3

I see these concepts quite often and want to see if I have the right intuitive understanding.

Model fitting is when I have a set of data and fit a model (e.g. linear regression) as 'close' to the data as possible based on some loss function (e.g. square loss). This could result in overfitting, since a higher-order polynomial model will always have less SSE than a lower-order model.

Cross validation tests the predictive ability of different models by splitting the data into training and testing sets, and this helps check for overfitting.

For instance, if I fit a second-order polynomial to linear data, I will get a lower SSE but probably not a lower prediction error. Therefore, between the two, I should choose the linear model. A different example: if I am fitting a k nearest neighbors model, then for each value of k (up to a reasonable number), fit the model as close to the training data as possible. Then, compare the prediction error on the testing data between the different values of k, and pick the one that has the lowest prediction error. For this value of k, fit the model on the entire dataset.

Do I have the right idea?

mai
  • 696
  • 4
  • 15

2 Answers2

1

You're almost there.

  • Model fitting indeed just means finding the weights/coefficients that minimize the loss function;
  • Cross-validating is repeated model fitting. Each fit is done on a (major) portion of the data and is tested on the portion of the data that was left out during fitting. This is repeated until every observation is used for testing.

However, retraining on all data after cross-validating does come at the cost of losing your 'independent' measure of performance. For example, when using regularization, the ideal amount observed in your CV error might not correspond to the ideal amount for a model fitted to a larger number of observations (i.e., your whole data set). You are not guaranteed that this 'new' model outperforms the cross-validated one, but you did just lose your ability to express its variance and bias.

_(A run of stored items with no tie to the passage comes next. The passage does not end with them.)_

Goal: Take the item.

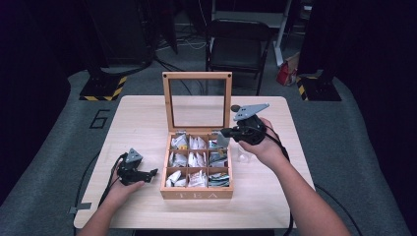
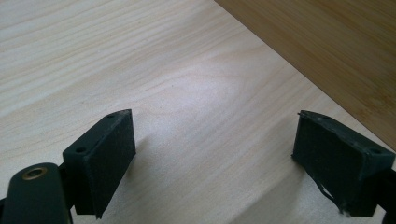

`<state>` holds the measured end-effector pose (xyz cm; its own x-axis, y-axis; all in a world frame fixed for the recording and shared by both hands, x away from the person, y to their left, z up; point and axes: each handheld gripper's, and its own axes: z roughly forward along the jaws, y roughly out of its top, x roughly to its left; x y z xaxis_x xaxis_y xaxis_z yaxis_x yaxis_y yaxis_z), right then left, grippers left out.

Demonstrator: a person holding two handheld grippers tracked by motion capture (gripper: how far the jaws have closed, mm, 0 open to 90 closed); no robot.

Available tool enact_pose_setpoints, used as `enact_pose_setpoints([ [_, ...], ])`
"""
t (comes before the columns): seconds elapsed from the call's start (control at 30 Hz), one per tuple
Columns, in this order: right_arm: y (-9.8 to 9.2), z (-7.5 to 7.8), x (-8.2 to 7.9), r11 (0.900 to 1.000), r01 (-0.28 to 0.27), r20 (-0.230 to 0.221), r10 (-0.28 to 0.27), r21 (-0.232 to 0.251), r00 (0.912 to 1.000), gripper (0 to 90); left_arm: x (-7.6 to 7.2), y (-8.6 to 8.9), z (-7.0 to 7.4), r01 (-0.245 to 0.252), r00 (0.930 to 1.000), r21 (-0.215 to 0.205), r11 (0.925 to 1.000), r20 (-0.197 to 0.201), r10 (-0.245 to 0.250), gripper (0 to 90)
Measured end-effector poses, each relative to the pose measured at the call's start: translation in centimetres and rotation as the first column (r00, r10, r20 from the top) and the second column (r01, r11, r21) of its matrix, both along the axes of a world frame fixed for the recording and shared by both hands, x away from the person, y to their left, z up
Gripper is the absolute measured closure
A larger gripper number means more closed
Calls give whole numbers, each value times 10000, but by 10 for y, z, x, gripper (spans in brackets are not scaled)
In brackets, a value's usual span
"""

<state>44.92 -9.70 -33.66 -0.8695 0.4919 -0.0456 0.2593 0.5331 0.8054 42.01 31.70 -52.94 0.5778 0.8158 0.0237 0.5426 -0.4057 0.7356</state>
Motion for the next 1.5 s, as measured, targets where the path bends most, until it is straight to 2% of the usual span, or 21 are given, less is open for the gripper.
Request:
enact_pose_setpoints([
  [0.2,-11,0,5,9996,290,16,-290,-14,9996,900,0,0,0,3,10000,2,10000,0,-3,125],
  [0.23,-15,1,6,9989,473,-44,-473,-17,9989,900,0,0,0,4,10000,5,10000,1,-4,125],
  [0.77,-40,5,13,9936,1125,92,-1124,-119,9936,900,0,0,0,2,10000,2,10000,-1,-2,125],
  [0.87,-45,4,14,9904,1374,14,-1374,-132,9905,900,0,0,0,-2,10000,1,10000,-2,2,125],
  [1.13,-55,4,18,9882,1520,129,-1518,-160,9883,900,0,0,0,-1,10000,0,10000,-2,1,125],
  [1.5,-73,-2,22,9787,2046,98,-2044,-198,9788,900,0,0,0,-4,10000,0,10000,0,4,125],
])
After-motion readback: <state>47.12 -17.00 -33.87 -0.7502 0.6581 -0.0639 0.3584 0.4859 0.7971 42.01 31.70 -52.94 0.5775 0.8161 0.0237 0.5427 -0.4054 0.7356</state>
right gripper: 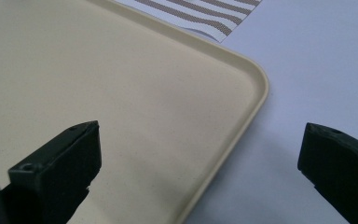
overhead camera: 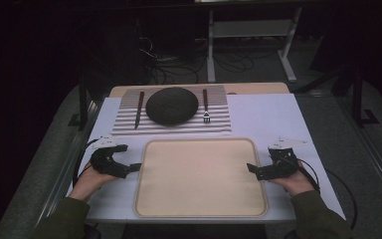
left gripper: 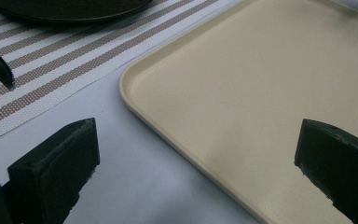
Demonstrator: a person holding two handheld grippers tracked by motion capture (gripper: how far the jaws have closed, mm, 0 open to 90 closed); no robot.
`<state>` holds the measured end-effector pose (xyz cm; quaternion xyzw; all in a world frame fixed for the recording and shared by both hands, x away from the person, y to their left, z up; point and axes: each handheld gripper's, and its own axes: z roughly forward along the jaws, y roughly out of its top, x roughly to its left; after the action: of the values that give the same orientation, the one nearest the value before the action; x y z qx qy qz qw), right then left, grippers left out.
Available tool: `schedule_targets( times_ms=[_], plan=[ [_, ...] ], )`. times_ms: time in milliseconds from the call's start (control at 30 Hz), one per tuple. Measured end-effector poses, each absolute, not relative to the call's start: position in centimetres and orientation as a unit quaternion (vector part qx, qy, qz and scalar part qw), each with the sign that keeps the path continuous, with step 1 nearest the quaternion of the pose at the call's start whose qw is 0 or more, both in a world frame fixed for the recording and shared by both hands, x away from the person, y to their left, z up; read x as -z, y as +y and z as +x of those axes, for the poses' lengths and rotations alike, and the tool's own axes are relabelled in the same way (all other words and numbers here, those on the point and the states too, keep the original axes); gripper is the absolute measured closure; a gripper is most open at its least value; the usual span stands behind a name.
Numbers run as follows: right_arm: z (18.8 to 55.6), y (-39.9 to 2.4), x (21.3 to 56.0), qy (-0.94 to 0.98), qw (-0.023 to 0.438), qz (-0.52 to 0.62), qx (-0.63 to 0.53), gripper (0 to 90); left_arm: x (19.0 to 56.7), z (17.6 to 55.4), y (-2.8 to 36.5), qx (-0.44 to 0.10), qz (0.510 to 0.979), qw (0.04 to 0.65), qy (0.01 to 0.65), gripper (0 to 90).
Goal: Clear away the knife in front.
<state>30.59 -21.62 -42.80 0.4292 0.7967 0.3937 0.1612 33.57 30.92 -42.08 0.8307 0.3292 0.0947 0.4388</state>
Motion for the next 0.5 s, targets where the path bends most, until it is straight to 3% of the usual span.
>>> schedule_targets(
  times_ms=[500],
  plan=[
    [30.71, -21.49, 42.81, 0.797, 0.160, 0.427, -0.396, 0.0, 41.85, 33.75, 31.07, -0.103, 0.827, 0.437, 0.338, 0.0]
  ],
)
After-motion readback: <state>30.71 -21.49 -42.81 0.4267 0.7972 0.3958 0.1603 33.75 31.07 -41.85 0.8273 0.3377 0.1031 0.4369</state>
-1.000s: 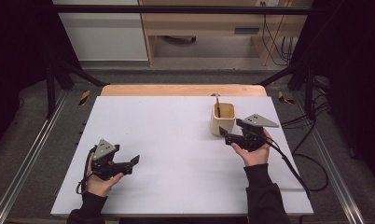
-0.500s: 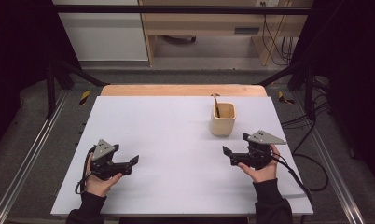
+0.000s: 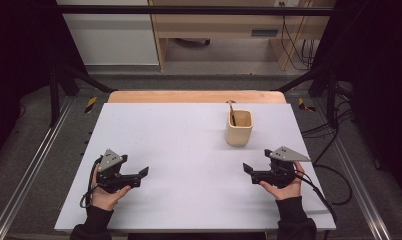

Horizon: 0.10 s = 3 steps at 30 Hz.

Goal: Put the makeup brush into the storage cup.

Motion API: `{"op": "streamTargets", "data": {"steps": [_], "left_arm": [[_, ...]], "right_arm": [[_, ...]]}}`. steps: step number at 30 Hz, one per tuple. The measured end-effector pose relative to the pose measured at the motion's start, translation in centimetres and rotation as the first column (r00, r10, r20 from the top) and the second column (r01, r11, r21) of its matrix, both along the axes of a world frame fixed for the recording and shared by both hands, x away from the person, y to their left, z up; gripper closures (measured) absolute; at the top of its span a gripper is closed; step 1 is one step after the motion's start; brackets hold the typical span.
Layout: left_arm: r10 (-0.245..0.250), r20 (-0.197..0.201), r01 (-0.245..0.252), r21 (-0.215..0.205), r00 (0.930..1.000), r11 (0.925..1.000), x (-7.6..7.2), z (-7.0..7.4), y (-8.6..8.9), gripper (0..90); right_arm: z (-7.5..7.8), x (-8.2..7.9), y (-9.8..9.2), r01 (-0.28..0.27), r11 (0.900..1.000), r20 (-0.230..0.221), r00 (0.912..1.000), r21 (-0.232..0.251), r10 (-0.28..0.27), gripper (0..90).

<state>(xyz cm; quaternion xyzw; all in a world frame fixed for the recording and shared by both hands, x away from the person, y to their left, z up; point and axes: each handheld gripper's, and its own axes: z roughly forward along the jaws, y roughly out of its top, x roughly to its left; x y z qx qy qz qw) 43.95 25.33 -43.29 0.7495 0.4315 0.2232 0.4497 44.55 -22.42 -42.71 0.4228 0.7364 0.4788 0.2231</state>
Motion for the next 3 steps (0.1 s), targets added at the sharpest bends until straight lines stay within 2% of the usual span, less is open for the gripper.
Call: {"op": "streamTargets", "data": {"steps": [3], "left_arm": [[0.000,0.000,0.000,-0.002,1.0000,1.0000,0.00,0.02,0.05,8.8]], "right_arm": [[-0.24,-0.06,-0.19,0.008,1.000,-0.004,1.0000,0.002,-0.008,5.6]]}}
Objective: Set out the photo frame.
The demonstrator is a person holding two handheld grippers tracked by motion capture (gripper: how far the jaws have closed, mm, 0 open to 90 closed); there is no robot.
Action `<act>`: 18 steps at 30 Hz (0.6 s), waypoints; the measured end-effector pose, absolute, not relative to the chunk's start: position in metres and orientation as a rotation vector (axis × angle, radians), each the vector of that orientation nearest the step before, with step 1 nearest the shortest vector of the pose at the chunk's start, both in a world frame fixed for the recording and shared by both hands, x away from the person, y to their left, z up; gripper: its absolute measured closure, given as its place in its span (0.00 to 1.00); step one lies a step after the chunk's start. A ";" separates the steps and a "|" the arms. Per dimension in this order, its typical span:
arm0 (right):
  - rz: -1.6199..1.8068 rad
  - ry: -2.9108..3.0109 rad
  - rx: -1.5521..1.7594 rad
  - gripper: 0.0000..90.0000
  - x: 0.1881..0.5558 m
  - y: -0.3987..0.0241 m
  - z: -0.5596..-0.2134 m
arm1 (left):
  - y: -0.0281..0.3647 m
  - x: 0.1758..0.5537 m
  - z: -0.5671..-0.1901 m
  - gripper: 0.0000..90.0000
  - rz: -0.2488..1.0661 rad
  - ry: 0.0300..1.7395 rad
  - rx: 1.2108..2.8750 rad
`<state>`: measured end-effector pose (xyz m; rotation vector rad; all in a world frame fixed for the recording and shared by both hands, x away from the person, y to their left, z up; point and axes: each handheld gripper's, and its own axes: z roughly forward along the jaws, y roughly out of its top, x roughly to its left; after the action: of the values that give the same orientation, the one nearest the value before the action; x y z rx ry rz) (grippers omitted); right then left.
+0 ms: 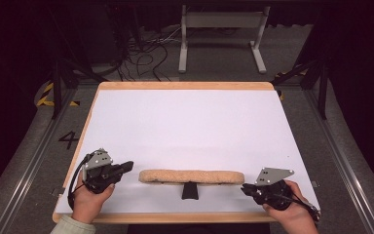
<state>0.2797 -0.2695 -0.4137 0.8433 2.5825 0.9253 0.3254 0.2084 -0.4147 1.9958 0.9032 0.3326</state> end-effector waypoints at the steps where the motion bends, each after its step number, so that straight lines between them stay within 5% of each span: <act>1: 0.927 2.586 0.846 1.00 0.279 -0.270 -0.413 | 0.206 0.326 -0.415 1.00 0.345 0.895 1.996; 18: 0.920 2.622 0.805 1.00 0.277 -0.261 -0.416 | 0.183 0.338 -0.421 1.00 0.302 0.836 2.035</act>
<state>0.2773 -0.2607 -0.4155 0.8051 2.6222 0.9198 0.3382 0.1834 -0.4206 2.0351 0.8364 0.3020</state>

Instead, you could consider bootstrapping the variance and bias of your model, or using leave-one-out cross-validation so that a larger portion of the total data is used for fitting.

Frans Rodenburg
  • 10,376
  • 2
  • 25
  • 58
  • 2
    "retraining on all data after cross-validating is not standard practice" can you substantiate this? – cbeleites unhappy with SX May 10 '19 at 11:39
  • I tried to in the following paragraphs, did you find something unclear? – Frans Rodenburg May 10 '19 at 11:46
  • 1
    Sorry, it's my question that was unclear: in my field (chemometrics) retraining on the whole data set is the standard procedure, and the CV approximation of generatlization error using CV for verification purposes (not model selection) is well established. So I'm asking for references or a study that shows not fitting on the whole data set is standard practice. – cbeleites unhappy with SX May 10 '19 at 12:01
  • 1
    Also, I'm not entirely sure from your description what your suggested final model is. After bootstrapping, that may be an aggregated model and then the CV estimate as described is not necessarily a good estimate of its predictive ability. More precisely: the un-aggregated CV estimate is off in exactly the situations where aggregation helps. – cbeleites unhappy with SX May 10 '19 at 12:02
  • While I cannot comment on what is standard (or good) practice in your field of expertise, without an independent (albeit still internal) validation, you cannot claim a certain accuracy. See for example the discussions [here](https://stats.stackexchange.com/a/330471/176202) and [here](https://stats.stackexchange.com/q/184095/176202) My field is biostatistics / AI if it matters. – Frans Rodenburg May 10 '19 at 12:23
  • My field puts strong emphasis on independent test data for generalization error estimation (and external validation on top of [lab] internal verification procedures). But: for us, cross *validation* (though IMHO cross verification would be a better term) is in the first place a technique for generalization error estimation. So it gives exactly what you ask for. If you then decide add another step in training and use this estimate to guide *training* decisions, it is of course a training error estimate (with the consequence that for getting a generalization error estimate of the completely ... – cbeleites unhappy with SX May 10 '19 at 12:55
  • ... trained model, i.e. after deciding hyperparameters, you need to get independent test data - whether from another, outer CV, a held out test set, or a validation study is irrelevant in this context). But back to cross validation: At the end of the cross validation procedure, you don't have *a* model, you do have a number of models (that differ by having slightly different training sets). So my question about your answer is: how do *you* get from this bunch of surrogate models to *the* model. – cbeleites unhappy with SX May 10 '19 at 12:55
  • *The* model for me is the one function that I call with new data as input to get one prediction per presented case. (This applies regardless of the use you put the CV estimate to a training internal use or to use it for verification) – cbeleites unhappy with SX May 10 '19 at 12:55
  • Why would you need to be restricted to a single model to get predictions? It is not hard to cast a majority vote or average models. These concepts are well described in literature (e.g. Elements of Statistical Learning) – Frans Rodenburg May 10 '19 at 13:17
  • Let us [continue this discussion in chat](https://chat.stackexchange.com/rooms/93473/discussion-between-cbeleites-and-frans-rodenburg). – cbeleites unhappy with SX May 10 '19 at 13:24
1

Yes, your understanding is correct.

Cross validation tests the predictive ability of different models by splitting the data into training and testing sets,

Yes.

and this helps check for overfitting.

Model selection or hyperparameter tuning is one purpose to which the CV estimate of predictive performance can be used. It is IMHO important not to confuse CV with to what purpose its results are employed.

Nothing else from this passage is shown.